* ASSIGNMENT *
Nothing but the lines below from the one that contains "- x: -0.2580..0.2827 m" through the one that contains "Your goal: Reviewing" should be retyped, exactly and including both ends. Do not include pictures.
════════
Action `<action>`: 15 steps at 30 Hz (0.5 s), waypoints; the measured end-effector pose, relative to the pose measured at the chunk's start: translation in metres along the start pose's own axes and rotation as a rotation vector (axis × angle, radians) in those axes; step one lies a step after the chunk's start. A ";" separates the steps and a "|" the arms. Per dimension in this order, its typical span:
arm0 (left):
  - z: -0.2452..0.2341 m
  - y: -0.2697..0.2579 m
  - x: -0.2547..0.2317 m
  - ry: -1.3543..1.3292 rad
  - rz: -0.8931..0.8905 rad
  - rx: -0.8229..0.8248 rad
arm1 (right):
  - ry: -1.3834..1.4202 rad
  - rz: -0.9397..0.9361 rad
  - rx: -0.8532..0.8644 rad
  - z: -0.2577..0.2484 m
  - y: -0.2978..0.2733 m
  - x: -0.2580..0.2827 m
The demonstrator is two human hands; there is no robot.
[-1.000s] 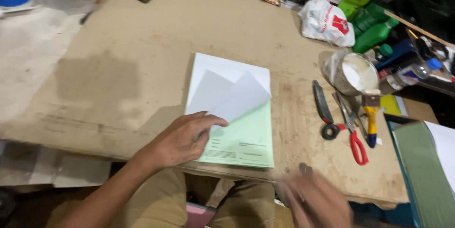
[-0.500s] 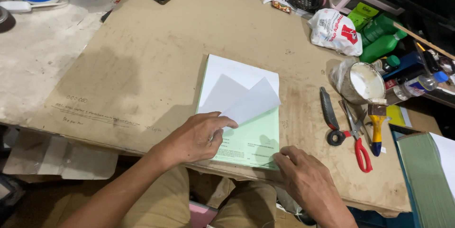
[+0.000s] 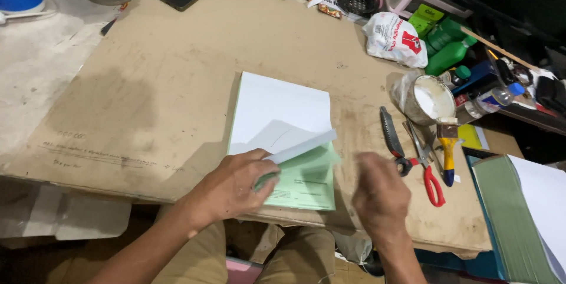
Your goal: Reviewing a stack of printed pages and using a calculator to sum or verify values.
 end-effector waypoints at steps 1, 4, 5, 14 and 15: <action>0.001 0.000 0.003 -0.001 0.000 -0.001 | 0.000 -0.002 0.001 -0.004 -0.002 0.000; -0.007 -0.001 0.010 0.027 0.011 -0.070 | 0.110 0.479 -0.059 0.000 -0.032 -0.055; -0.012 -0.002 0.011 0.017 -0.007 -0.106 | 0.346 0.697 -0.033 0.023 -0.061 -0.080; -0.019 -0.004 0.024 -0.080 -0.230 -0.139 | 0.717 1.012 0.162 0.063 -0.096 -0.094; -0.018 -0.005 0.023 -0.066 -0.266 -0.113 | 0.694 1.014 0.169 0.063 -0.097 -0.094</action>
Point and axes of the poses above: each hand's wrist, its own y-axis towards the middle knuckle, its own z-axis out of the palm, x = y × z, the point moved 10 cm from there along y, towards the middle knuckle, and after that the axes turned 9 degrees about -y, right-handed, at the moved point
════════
* WRITTEN ANSWER *
  - x: -0.2580..0.2827 m
The demonstrator is two human hands; there is no robot.
[-1.000s] 
[-0.500s] 
[+0.000s] 
Your goal: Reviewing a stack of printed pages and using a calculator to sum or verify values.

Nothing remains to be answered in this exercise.